Assistant Attorney General Leslie R. Caldwell of the Justice Department’s Criminal Division, United States Attorney Dana J. Boente of the Eastern District of Virginia, Special Agent in Charge
Robert Craig of the Defense Criminal Investigative Service (DCIS) Mid-Atlantic Field Office, Special Agent in Charge Susan Triesch of the Naval Criminal Investigative Service (NCIS) Norfolk Field Office, and
Special Agent in Charge Royce E. Curtin of the FBI Norfolk Field Office made the announcement today after Miller’s guilty plea was accepted by United States Magistrate Judge Lawrence R. Leonard of the Eastern District of Virginia.
According to a statement of facts filed with the plea agreement, in February 2009, Miller, along with his business partner, Dwayne A. Hardman, co-founded a government contracting company that provided telecommunications support to the Military Sealift Command, which is the leading provider of transportation for the U.S. Navy.
At the plea hearing, Miller admitted that he bribed two officials at the Military Sealift Command
for favorable official acts.
In particular, he admitted that on May 12, 2009, he gave $30,000 in cash to Kenny E. Toy, the former Afloat Programs Manager for the Military Sealift Command’s N6 Command, Control, Communication, and Computer Systems Directorate, and Scott B. Miserendino Sr., a government contractor who worked with Toy at the Military Sealift Command Headquarters.
He also admitted that just two days after giving Toy and Miserendino the $30,000, he agreed that Hardman should give Toy and Miserendino an additional $20,000.
According to Miller’s statement of facts, Toy exercised substantial influence over the Military Sealift Command contracting process by creating and executing multi-million dollar budgets, obtaining funding for projects, developing and having access to sensitive information, and requesting that subcontract work be awarded to particular companies.
As a result of the $50,000 payment, Miserendino and Toy performed various official acts to assist Miller’s company.
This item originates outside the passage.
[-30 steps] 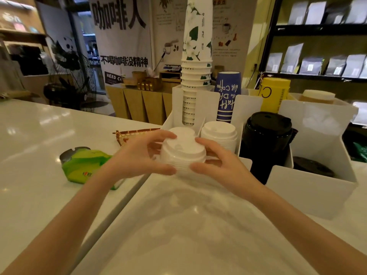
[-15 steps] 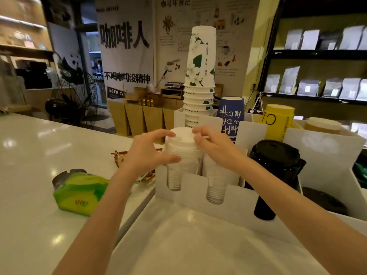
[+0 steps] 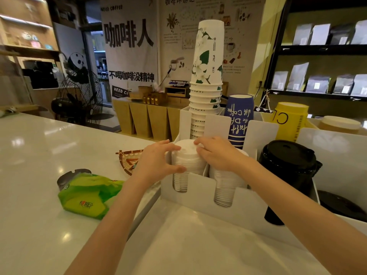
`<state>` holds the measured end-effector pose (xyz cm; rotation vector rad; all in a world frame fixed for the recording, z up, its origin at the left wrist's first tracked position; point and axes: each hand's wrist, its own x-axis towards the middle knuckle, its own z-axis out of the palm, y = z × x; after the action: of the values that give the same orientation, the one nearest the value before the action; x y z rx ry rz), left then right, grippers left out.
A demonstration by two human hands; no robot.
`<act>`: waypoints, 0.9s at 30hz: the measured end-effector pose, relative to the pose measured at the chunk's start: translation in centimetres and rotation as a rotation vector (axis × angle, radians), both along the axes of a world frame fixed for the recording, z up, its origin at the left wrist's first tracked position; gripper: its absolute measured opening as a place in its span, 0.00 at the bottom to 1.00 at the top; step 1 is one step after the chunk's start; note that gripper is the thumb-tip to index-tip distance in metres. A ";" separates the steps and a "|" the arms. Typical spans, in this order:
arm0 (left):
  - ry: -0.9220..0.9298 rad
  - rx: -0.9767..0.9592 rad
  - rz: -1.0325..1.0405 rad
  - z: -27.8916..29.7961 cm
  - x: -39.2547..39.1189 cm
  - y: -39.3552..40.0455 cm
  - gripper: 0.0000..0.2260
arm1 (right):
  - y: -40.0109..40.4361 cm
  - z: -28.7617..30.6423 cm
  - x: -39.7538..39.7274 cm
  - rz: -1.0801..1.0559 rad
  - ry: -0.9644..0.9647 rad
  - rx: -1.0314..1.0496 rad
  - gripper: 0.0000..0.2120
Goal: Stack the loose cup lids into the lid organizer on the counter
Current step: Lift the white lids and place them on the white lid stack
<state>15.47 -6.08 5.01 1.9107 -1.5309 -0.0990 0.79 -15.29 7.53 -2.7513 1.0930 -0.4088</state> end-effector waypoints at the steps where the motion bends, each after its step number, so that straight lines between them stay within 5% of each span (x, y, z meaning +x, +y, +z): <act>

Indeed, in 2009, Miller’s company received approximately $2.5 million in business from the Military Sealift Command.
As a condition of his plea agreement, Miller has agreed to forfeit $167,000.
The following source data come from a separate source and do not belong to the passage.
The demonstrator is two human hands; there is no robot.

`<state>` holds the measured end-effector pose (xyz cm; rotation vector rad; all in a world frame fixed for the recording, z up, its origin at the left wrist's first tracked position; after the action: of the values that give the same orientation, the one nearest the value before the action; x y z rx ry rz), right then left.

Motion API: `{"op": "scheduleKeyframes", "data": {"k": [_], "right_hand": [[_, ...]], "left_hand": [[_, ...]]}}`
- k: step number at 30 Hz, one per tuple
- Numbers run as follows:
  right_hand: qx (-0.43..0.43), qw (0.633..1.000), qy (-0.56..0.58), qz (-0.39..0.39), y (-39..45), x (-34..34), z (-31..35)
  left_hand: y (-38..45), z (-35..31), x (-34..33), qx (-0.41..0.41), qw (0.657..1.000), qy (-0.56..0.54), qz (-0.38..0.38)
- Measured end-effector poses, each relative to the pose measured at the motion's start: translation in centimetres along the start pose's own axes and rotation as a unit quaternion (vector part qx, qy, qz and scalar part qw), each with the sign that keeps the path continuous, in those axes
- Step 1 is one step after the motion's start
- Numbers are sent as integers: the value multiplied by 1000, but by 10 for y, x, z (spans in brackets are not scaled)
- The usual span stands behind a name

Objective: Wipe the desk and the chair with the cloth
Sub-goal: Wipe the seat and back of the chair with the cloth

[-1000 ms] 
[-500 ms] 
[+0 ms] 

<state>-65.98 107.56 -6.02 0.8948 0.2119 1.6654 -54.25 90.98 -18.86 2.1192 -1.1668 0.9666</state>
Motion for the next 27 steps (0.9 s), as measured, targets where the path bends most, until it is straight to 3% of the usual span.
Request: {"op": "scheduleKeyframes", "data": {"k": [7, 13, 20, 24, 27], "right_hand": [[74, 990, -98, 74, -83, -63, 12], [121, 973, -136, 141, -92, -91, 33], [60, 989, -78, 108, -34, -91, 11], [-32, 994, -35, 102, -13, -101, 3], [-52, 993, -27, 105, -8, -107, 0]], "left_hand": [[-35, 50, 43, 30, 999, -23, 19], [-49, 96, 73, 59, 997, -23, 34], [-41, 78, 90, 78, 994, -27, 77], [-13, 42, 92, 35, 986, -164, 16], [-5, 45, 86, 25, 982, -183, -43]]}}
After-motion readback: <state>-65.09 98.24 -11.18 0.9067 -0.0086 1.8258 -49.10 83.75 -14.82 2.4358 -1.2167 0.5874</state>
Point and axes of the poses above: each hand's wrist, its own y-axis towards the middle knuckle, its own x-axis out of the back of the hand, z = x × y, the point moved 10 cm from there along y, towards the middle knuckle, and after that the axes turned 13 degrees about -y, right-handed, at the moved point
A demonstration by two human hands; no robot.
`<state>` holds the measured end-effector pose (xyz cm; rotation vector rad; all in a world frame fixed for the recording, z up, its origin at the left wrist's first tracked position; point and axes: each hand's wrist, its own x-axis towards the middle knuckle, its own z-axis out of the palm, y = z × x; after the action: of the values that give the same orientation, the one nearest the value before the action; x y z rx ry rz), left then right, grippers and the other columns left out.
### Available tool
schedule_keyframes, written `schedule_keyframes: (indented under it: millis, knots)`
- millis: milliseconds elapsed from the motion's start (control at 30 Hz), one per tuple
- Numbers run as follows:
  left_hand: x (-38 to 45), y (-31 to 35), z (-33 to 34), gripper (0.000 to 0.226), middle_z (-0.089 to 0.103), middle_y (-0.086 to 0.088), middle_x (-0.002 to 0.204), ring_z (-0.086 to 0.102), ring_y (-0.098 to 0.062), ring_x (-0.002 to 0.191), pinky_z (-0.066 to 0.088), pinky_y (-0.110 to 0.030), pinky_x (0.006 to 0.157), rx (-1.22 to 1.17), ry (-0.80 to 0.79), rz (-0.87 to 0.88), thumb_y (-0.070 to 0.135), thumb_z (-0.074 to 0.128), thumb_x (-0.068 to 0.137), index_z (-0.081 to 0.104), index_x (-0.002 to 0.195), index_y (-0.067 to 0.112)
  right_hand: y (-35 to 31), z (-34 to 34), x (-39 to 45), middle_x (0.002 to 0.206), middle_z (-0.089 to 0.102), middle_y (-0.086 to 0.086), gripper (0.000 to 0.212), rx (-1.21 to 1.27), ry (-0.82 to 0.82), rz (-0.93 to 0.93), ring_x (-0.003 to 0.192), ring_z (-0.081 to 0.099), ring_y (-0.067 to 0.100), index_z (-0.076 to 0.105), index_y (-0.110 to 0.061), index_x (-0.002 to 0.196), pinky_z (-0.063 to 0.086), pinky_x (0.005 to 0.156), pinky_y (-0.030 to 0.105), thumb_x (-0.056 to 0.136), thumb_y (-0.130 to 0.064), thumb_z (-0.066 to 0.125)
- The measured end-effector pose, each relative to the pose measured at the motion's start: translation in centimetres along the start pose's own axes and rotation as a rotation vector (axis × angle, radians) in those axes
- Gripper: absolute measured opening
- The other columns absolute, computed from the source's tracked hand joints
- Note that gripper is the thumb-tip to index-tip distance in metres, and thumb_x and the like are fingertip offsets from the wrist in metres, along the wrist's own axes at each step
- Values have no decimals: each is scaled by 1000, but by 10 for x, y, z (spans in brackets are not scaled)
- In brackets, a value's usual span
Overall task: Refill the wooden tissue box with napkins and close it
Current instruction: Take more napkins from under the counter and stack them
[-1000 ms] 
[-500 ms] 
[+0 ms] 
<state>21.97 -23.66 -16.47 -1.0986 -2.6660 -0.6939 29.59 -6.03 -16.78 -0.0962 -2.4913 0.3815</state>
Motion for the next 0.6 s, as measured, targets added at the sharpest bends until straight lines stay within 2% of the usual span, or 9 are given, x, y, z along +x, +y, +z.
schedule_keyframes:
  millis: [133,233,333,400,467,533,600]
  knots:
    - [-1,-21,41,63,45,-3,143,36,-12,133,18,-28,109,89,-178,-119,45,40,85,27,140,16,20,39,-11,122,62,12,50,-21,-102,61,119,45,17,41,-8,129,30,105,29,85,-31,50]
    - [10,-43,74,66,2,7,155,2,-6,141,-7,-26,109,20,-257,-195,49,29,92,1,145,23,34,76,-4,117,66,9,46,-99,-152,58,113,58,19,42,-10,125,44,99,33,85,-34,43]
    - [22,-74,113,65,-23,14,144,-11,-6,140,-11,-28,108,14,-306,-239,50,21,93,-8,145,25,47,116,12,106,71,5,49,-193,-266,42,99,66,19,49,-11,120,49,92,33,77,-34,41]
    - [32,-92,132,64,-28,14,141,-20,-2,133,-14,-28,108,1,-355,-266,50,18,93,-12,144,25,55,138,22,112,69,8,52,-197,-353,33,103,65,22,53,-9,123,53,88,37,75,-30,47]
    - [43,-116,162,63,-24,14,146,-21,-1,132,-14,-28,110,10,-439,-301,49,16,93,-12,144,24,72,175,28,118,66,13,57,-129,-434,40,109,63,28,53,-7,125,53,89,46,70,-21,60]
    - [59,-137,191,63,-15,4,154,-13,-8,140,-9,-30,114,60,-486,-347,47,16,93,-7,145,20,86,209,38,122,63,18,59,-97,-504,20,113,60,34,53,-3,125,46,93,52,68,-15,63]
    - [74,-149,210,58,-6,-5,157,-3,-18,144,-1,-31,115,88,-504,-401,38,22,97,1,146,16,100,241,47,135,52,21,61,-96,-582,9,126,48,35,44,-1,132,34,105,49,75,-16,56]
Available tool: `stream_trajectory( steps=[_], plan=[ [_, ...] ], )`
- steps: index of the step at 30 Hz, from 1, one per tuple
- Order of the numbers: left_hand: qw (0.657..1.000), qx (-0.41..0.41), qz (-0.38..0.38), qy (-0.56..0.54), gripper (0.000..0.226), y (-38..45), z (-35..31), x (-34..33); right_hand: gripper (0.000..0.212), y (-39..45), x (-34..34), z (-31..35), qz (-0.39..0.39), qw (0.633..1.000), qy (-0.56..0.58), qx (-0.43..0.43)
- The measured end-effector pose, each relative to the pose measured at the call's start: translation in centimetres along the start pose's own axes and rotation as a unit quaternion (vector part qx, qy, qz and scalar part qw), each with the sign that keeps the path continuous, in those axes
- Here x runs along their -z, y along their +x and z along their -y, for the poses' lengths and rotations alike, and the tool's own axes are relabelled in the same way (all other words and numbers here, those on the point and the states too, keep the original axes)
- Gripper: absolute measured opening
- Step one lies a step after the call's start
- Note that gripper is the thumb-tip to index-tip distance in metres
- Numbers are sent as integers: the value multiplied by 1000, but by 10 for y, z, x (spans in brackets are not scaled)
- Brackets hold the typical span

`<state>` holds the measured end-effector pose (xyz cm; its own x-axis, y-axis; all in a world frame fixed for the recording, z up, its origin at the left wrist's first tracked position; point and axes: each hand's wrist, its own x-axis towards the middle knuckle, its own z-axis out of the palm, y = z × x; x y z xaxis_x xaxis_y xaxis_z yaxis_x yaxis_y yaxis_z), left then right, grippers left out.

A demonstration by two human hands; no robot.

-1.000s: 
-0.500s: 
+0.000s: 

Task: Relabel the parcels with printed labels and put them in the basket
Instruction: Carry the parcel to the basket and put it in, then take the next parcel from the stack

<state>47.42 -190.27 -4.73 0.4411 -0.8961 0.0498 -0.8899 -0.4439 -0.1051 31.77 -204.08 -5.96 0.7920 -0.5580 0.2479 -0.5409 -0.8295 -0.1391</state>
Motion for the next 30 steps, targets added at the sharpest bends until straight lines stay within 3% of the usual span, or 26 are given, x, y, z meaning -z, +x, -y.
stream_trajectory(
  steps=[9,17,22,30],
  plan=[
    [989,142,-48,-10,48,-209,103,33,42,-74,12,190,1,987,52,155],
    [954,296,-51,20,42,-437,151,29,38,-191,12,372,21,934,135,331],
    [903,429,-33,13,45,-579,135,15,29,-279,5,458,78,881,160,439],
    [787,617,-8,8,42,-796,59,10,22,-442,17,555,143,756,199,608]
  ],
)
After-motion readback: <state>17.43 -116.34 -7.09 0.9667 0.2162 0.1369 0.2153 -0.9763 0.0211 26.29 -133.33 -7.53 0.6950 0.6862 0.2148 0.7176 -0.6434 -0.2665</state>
Miller is scheduled to be sentenced on November 7, 2014.
Earlier this year, five other individuals pleaded guilty in connection with the bribery scheme.
On February 12, 2014, Toy pleaded guilty to bribery, and he was sentenced on July 29, 2014, to serve 96 months in prison and ordered to forfeit $100,000.
On February 18, 2014, Hardman pleaded guilty to bribery, and he was sentenced on July 9, 2014, to serve 96 months in prison and ordered to forfeit $144,000.
On February 19, 2014, Michael P. McPhail pleaded guilty to conspiracy to commit bribery, and he was sentenced on August 5, 2014, to serve 36 months in prison and ordered to forfeit $57,000.
On March 5, 2014, Roderic J. Smith pleaded guilty to conspiracy to commit bribery, and he was sentenced on June 23, 2014, to serve 48 months in prison and ordered to forfeit $175,000.
On April 4, 2014, Adam C. White pleaded guilty to conspiracy to commit bribery, and he was sentenced on July 11, 2014, to serve 24 months in prison and ordered to forfeit $57,000.
The case was investigated by the FBI, NCIS and DCIS.
The case was prosecuted by Trial Attorney Emily Rae Woods of the Criminal Division’s Public Integrity Section and Assistant U.S. Attorney Stephen W. Haynie of the Eastern District of Virginia.